Junot Díaz, 2007
the sixteenth book in the visitor recommendation series;
suggested by Peter Krause
So, after devoting the better part of a year to books about Theodore Roosevelt, I finally returned to the list of books recommended by visitors to my site. At the front of the queue was a book I'd also had recommended to me by Amazon and Goodreads and pretty much every other site out there that recommends books: The Brief Wondrous Life of Oscar Wao. This was probably less because these algorithms spotted any particular affinity I might have for the book than something like this: "Here is someone who has recently read some contemporary fiction! Here is a piece of contemporary fiction that recently won a Pulitzer! Verdict: GOOD RECOMMENDATION!" But I can see why a human might come to the same conclusion. Pattern 24 says that I am a big fan of geographically and chronologically grounded narrative, and in telling the story of multiple generations of a Dominican-American family, Díaz draws attention to how the lives of its members are shaped by phenomena as disparate as the brutal dictatorship of Rafael Trujillo and nerd culture of the 1970s and '80s. To me it was an interesting mix of the superlatively familiar and the rather alien. I'm from California and have had little to no interaction with the Dominican-American community, so that material was exotic to me… but then Díaz would casually mention that the title character owned an Intellivision, or was reading a Danny Dunn book, or was playing Champions with his friends, and my eyebrows would shoot up: no one had ever quite so precisely name-checked the constituents of my youth. Some of this is just shotgun effect — for every reference that seemed eerily unique to me, there were ten others that went over my head — and some of it is that the stuff I imprinted on was rarely all that obscure. Yes, Watchmen is my favorite book, and yes, Díaz incorporates an extended summary of the last chapter of Watchmen into the ending of his book, but it's not like the most celebrated work in the history of the comics medium is a particularly deep cut. Still — when the narrator's advice to the title character in improving his luck with girls is "don't bring up the Beyonder any more than necessary," it's more than a little uncanny.

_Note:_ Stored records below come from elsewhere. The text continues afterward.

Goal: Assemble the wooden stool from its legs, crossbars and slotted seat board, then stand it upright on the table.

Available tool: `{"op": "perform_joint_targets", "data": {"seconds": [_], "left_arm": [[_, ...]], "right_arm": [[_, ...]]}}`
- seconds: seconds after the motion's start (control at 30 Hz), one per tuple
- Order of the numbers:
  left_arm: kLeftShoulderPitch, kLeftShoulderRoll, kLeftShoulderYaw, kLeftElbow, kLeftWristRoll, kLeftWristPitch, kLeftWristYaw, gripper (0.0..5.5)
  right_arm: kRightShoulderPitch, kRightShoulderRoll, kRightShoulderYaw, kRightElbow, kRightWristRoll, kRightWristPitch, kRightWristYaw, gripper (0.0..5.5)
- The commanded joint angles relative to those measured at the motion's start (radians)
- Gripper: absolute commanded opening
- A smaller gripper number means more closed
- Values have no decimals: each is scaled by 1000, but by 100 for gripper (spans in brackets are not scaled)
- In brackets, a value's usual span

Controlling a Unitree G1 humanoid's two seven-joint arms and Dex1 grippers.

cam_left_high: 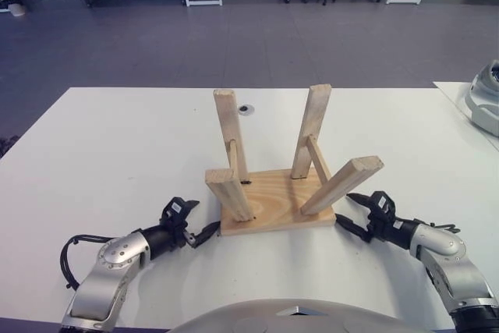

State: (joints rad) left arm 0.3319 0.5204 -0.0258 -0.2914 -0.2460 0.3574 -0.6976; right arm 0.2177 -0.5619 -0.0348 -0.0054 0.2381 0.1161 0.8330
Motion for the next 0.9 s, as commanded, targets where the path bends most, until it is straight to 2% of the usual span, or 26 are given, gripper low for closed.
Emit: {"op": "perform_joint_targets", "data": {"seconds": [0.03,0.1,0.2,0.37,0.43,0.53,0.63,0.7,0.77,0.9], "left_arm": [[-25,-64,-66,-72,-76,87,0,436],[0,-36,-27,-208,-232,175,-56,436],[0,31,101,-328,-413,274,-99,436],[-23,98,254,-425,-609,362,-69,436],[-34,119,278,-433,-643,389,-59,436],[-10,180,249,-396,-554,384,-79,436],[23,373,174,-234,-293,257,-176,436],[-14,501,99,-70,-145,118,-302,436],[-129,501,40,-9,-141,53,-416,436],[-350,392,-73,62,-163,19,-522,436]], "right_arm": [[16,11,19,-155,154,127,78,382],[43,-37,-33,-288,336,281,138,382],[38,-103,-159,-367,518,414,162,382],[86,-185,-238,-412,577,481,195,382],[100,-199,-242,-434,582,487,201,382],[130,-230,-216,-455,536,471,217,382],[149,-309,-174,-355,357,345,267,382],[108,-372,-117,-280,267,270,351,382],[43,-378,-74,-260,253,242,406,382],[-85,-328,7,-227,246,222,427,382]]}}
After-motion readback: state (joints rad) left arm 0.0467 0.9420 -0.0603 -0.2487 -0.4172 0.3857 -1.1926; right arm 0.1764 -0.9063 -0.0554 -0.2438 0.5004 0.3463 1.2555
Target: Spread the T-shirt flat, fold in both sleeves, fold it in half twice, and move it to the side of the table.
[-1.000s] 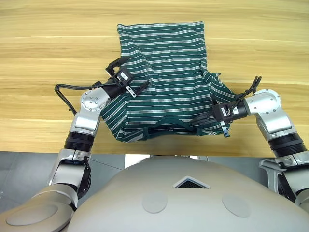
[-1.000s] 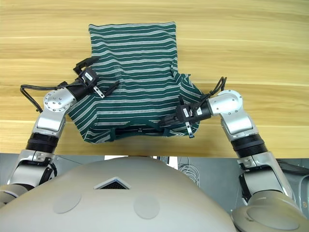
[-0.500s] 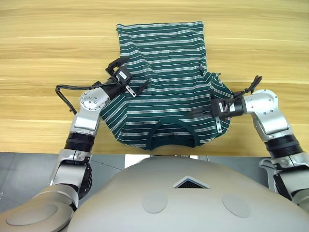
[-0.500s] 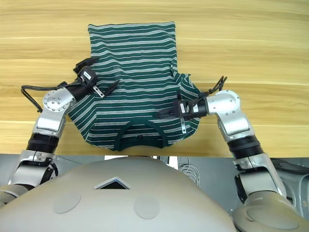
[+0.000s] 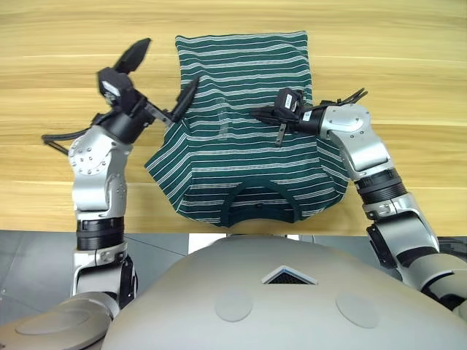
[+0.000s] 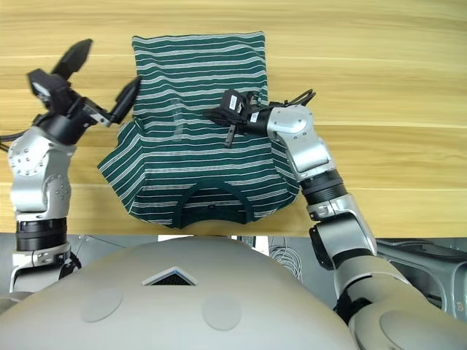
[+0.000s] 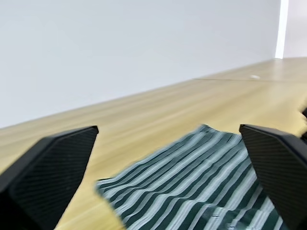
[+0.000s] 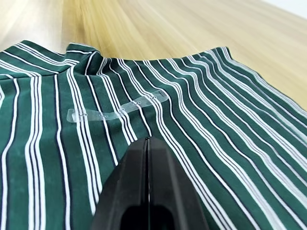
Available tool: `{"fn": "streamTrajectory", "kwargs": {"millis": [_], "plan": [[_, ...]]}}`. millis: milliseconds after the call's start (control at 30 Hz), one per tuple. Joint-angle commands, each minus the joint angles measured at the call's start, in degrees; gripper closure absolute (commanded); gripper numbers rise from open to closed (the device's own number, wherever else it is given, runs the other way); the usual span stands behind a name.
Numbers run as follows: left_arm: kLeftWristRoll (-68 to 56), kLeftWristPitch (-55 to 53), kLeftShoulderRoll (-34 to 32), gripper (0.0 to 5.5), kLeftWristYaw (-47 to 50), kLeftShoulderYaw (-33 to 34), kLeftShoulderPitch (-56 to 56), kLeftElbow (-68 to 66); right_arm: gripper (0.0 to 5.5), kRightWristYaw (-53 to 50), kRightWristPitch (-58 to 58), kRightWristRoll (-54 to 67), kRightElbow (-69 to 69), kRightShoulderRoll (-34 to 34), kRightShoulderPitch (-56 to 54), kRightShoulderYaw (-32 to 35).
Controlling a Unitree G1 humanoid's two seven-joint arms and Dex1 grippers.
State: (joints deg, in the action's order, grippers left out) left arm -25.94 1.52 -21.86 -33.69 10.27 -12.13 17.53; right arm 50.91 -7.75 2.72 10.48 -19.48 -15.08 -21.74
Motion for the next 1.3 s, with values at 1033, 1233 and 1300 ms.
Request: {"fn": "streamTrajectory", "kwargs": {"millis": [1033,1233,1300], "plan": [[-4.1,-16.6,8.1,1.36,8.6,-1.6,-33.0,4.4,5.50,-6.5,-4.4,-3.4,-0.5,0.2,3.9,0.3],[-5.4,-17.5,8.6,2.24,9.0,-1.9,-30.5,4.1,5.50,-6.8,-4.2,-3.4,-0.4,0.0,3.8,0.5],[-5.3,-17.6,8.7,2.56,9.2,-2.0,-29.8,3.6,5.50,-6.8,-4.2,-3.4,-0.4,0.1,3.7,0.6]]}}
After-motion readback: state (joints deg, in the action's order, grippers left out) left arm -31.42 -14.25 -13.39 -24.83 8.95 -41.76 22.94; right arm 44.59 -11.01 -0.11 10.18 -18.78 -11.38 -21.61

That said — I can't actually say that I liked the book! It rubbed me the wrong way somehow. Some of it might be the voice, which sometimes grates by trying a little too hard ("She had caught a serious case of the hips-ass-chest, a condition which during the mid-forties spelled trouble with a capital T to the R to the U to the J to the illo") and some of it might be the long stretches dealing with characters to whom I felt little or no connection. But I suspect that a lot of it is idiosyncratic. I remember that back in 1998, Andrew Plotkin reviewed the second-place finisher in the interactive fiction competition, Muse, by noting, "What a pity I'm in no mood to appreciate this." Sometimes even a well-done work hits a nerve in such a way that it poisons the whole experience. For me, the line that killed Oscar Wao for me was a reference to Ray Bradbury's "All Summer in a Day":
Sucks to be left out of adolescence, sort of like getting locked in the closet on Venus when the sun appears for the first time in a hundred years.
Two years ago I might have been able to read that, grimace ruefully, and move on. But due to recent events in my personal life, right now that is just too painful and triggery for me to be able to handle, and it turned the rest of the book into a long limp home on a broken leg. And then the very ending was like finally reaching home and discovering that it had burned down.